ASSIGNMENT :: Search the records for lines with the word "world" and copy each match.

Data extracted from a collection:
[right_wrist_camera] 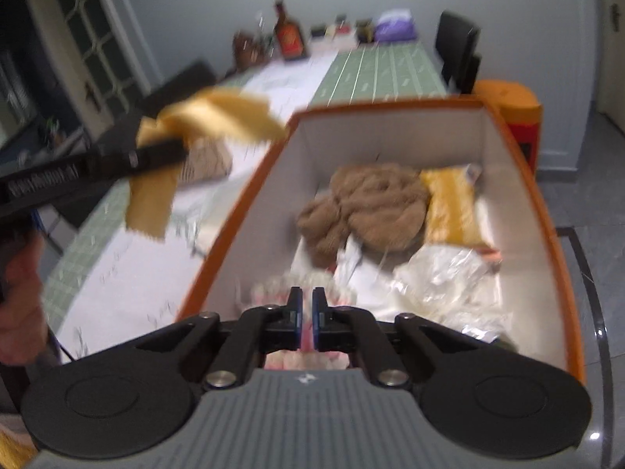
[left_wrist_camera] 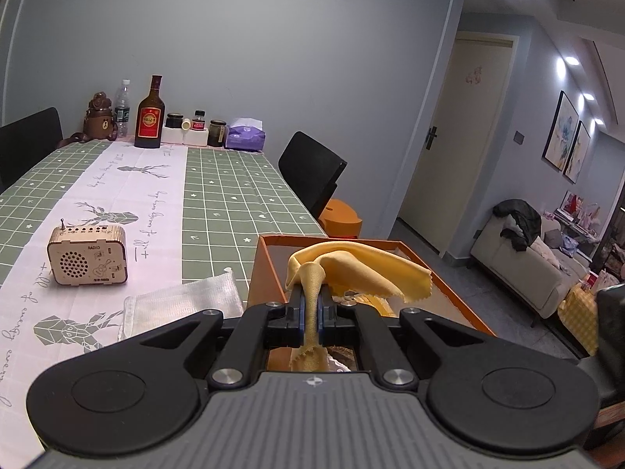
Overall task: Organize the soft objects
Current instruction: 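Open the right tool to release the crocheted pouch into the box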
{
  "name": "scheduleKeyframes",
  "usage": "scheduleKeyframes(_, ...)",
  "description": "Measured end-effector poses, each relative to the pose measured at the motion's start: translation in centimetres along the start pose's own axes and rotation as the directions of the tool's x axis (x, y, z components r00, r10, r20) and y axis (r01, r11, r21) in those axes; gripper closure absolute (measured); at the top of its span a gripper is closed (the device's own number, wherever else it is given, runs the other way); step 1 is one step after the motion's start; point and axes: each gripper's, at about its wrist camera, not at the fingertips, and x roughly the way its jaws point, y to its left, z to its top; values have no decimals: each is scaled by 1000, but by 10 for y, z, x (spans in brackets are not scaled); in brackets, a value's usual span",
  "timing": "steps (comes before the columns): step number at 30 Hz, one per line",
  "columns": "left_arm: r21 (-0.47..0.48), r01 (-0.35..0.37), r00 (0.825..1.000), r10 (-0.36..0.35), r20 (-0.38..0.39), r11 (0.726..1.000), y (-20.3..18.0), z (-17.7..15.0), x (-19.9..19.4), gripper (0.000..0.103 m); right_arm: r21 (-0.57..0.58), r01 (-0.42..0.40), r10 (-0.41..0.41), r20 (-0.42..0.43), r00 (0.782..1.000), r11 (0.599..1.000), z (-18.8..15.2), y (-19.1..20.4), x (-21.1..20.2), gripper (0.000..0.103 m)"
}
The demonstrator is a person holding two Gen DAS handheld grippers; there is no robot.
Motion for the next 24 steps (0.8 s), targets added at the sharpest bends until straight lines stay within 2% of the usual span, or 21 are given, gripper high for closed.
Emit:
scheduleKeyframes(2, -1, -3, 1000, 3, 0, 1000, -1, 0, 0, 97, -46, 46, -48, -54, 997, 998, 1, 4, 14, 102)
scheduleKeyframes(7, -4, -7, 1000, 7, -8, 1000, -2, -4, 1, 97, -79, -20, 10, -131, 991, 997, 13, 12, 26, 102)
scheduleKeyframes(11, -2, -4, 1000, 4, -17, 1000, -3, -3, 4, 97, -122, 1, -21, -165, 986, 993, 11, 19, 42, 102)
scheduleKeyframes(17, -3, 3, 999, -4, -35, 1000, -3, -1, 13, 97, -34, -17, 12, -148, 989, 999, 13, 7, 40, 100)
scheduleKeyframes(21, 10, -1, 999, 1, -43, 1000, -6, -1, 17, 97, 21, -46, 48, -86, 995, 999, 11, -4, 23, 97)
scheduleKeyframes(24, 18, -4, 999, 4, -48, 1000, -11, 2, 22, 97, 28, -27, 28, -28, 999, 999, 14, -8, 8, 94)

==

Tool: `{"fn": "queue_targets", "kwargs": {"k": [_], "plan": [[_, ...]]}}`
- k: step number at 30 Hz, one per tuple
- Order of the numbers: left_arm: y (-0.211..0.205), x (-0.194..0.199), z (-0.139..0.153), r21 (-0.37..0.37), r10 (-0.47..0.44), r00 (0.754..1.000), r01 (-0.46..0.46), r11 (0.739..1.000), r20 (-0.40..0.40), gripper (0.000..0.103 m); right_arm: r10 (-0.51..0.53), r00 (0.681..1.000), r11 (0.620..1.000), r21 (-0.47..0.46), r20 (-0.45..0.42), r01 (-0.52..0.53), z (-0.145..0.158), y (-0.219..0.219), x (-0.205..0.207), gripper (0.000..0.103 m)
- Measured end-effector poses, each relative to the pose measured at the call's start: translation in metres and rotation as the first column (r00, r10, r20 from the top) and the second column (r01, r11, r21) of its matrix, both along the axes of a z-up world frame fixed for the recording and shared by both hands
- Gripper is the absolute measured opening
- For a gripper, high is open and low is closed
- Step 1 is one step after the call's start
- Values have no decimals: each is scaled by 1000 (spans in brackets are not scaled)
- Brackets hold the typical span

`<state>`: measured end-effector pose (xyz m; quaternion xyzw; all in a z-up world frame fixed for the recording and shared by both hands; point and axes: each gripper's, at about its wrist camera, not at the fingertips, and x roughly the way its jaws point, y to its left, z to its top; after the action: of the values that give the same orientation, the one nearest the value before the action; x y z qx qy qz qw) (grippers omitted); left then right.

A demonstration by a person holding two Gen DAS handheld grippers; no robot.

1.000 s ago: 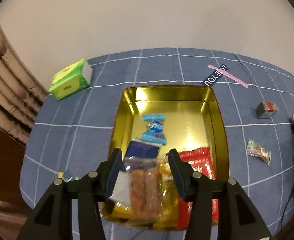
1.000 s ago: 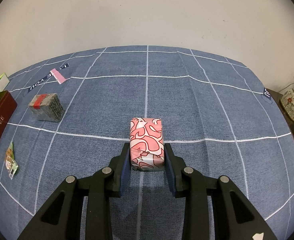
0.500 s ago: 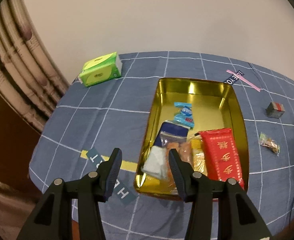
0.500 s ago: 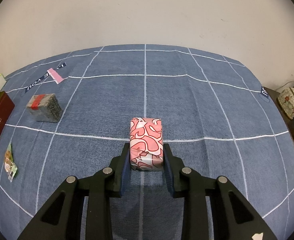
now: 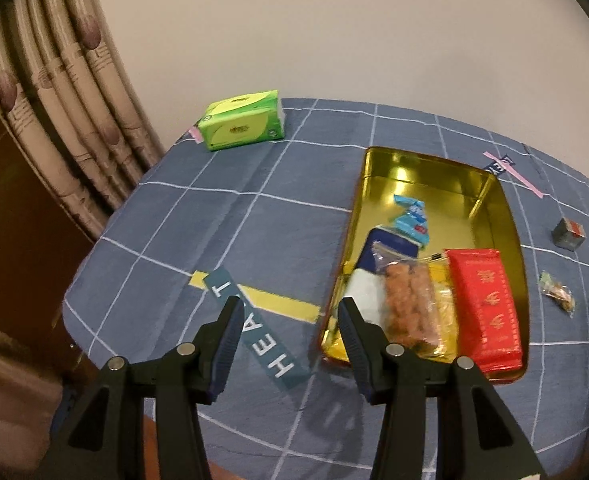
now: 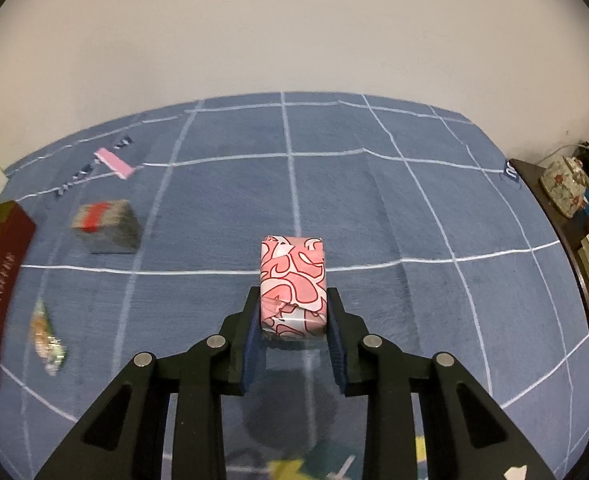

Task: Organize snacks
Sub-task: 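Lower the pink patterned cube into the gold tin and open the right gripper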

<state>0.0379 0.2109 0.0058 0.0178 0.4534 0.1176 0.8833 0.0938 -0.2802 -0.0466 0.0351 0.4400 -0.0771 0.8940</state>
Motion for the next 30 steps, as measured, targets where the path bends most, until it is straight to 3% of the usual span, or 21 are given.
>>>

RESULT OF THIS TASK ::
- Measured end-effector poses, each relative to the pose measured at the call's start: translation in metres and rotation as the first column (r00, r10, r20 from the top) and the second column (r01, r11, r21) of its matrix, both along the axes of a z-up world frame fixed for the recording and shared by both hands
`<state>`: measured end-effector pose (xyz m; quaternion xyzw; all in a z-up world frame fixed for the recording and shared by both hands; point and axes: each gripper's, at about its wrist camera, not at the fingertips, and x roughly the way its jaws point, y to its left, z to its top; after the action: of the values that give the same orientation, the one nearest the value before the action; x y z qx qy qz qw) (grippers omitted); left then right.

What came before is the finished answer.